Items from a dataset:
* * * *

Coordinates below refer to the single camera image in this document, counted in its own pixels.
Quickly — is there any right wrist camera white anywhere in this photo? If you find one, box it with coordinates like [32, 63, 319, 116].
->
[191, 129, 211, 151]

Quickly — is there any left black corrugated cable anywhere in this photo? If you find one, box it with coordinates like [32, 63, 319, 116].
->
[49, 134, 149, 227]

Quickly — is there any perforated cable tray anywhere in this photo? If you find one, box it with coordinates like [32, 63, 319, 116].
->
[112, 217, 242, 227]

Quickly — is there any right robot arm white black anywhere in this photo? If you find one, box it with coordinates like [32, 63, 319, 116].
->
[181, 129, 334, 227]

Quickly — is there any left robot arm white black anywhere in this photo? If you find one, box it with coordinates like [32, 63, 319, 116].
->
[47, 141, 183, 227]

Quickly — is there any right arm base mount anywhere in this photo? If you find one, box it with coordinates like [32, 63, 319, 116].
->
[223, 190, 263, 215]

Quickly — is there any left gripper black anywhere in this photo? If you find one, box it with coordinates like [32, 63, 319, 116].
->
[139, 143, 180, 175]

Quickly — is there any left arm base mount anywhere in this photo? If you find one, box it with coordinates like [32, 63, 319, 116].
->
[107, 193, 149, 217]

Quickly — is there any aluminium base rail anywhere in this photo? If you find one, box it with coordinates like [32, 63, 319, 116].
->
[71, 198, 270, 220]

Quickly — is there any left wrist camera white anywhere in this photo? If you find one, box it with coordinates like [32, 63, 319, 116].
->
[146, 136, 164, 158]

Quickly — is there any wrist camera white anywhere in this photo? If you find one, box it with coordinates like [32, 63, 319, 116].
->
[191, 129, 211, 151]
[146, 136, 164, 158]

* * * *

> _ACTION ITEM_
Return the line that contains "Quickly — is there any wrist" along with every line after it through the end of the entries, exactly, adding nothing.

> _EXERCISE RESPONSE_
Quickly — is there any wrist camera white anywhere in this photo? If you find one, box it with coordinates like [32, 63, 319, 116].
->
[191, 129, 211, 151]
[146, 136, 164, 158]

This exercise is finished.